***** Provided material *****
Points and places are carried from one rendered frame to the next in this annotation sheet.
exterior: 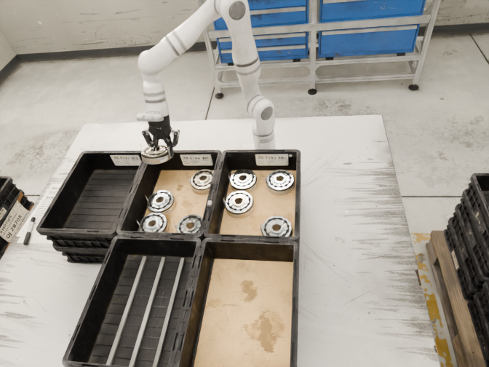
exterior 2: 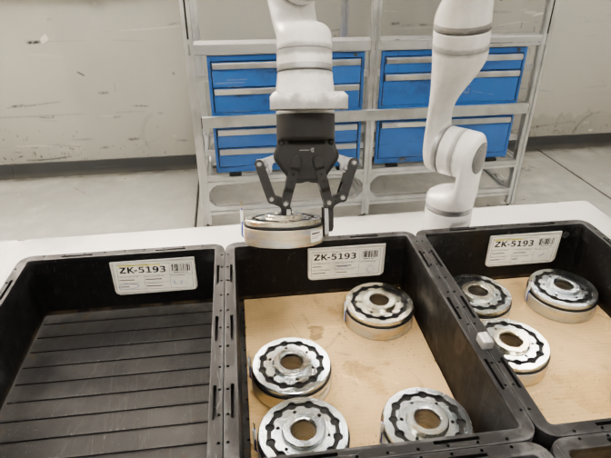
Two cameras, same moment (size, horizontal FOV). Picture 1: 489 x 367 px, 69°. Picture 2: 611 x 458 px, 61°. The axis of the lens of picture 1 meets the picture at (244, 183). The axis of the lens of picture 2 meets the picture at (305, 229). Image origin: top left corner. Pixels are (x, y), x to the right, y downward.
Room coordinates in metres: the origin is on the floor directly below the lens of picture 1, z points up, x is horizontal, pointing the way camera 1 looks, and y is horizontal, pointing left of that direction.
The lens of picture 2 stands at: (0.43, 0.49, 1.34)
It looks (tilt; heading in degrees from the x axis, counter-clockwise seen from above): 30 degrees down; 338
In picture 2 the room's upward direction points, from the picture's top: straight up
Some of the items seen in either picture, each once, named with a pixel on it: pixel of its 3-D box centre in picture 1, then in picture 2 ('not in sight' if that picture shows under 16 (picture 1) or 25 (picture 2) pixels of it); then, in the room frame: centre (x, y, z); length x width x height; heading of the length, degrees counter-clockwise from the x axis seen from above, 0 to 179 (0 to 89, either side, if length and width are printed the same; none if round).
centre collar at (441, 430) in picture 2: (190, 225); (426, 419); (0.75, 0.21, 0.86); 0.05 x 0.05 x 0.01
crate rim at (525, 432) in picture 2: (173, 190); (345, 324); (0.88, 0.26, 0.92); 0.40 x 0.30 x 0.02; 165
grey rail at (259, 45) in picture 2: not in sight; (372, 43); (2.62, -0.73, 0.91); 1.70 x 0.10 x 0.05; 76
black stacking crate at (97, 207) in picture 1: (102, 198); (105, 376); (0.95, 0.55, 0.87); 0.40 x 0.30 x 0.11; 165
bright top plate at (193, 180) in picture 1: (203, 178); (378, 303); (0.97, 0.15, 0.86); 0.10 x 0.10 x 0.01
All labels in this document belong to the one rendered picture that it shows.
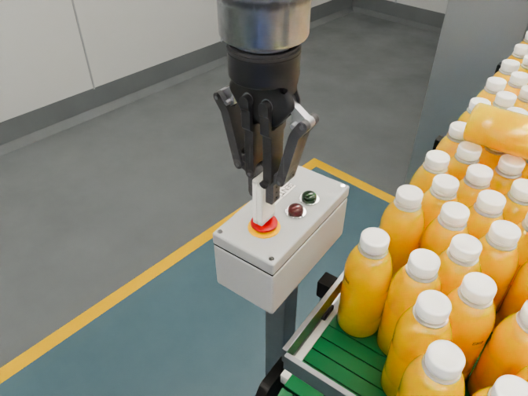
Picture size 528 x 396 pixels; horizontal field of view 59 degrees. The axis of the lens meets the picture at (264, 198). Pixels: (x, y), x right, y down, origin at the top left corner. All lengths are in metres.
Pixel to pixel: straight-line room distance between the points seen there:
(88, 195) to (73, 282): 0.60
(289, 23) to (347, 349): 0.49
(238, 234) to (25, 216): 2.04
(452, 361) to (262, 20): 0.39
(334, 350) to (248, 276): 0.20
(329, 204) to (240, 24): 0.32
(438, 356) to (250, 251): 0.25
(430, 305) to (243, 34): 0.36
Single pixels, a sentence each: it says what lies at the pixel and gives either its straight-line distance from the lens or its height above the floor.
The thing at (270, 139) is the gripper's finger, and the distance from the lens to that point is 0.52.
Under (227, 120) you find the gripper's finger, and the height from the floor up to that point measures 1.25.
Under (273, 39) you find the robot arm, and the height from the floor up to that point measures 1.37.
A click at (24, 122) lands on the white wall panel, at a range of 3.20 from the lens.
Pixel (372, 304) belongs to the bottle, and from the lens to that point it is 0.70.
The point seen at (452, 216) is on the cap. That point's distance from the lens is 0.71.
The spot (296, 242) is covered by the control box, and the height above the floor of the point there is 1.10.
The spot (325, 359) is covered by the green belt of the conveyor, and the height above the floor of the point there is 0.90.
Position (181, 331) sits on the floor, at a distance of 1.88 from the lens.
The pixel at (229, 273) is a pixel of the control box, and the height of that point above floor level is 1.04.
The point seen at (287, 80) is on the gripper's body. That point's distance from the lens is 0.47.
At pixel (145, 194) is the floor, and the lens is 2.52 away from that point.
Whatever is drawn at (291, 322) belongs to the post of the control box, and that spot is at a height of 0.85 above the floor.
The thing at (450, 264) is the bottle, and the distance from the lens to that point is 0.68.
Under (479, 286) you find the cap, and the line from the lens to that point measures 0.63.
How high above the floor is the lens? 1.52
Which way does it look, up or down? 39 degrees down
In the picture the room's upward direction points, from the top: straight up
*****
> _Problem description_
Restate word for word each line of the data from the one with "The point seen at (452, 216)" to the last, keeping both ends.

> _Final answer_
The point seen at (452, 216) is on the cap. That point's distance from the lens is 0.71.
The spot (296, 242) is covered by the control box, and the height above the floor of the point there is 1.10.
The spot (325, 359) is covered by the green belt of the conveyor, and the height above the floor of the point there is 0.90.
Position (181, 331) sits on the floor, at a distance of 1.88 from the lens.
The pixel at (229, 273) is a pixel of the control box, and the height of that point above floor level is 1.04.
The point seen at (287, 80) is on the gripper's body. That point's distance from the lens is 0.47.
At pixel (145, 194) is the floor, and the lens is 2.52 away from that point.
Whatever is drawn at (291, 322) belongs to the post of the control box, and that spot is at a height of 0.85 above the floor.
The thing at (450, 264) is the bottle, and the distance from the lens to that point is 0.68.
Under (479, 286) you find the cap, and the line from the lens to that point measures 0.63.
How high above the floor is the lens? 1.52
Which way does it look, up or down? 39 degrees down
In the picture the room's upward direction points, from the top: straight up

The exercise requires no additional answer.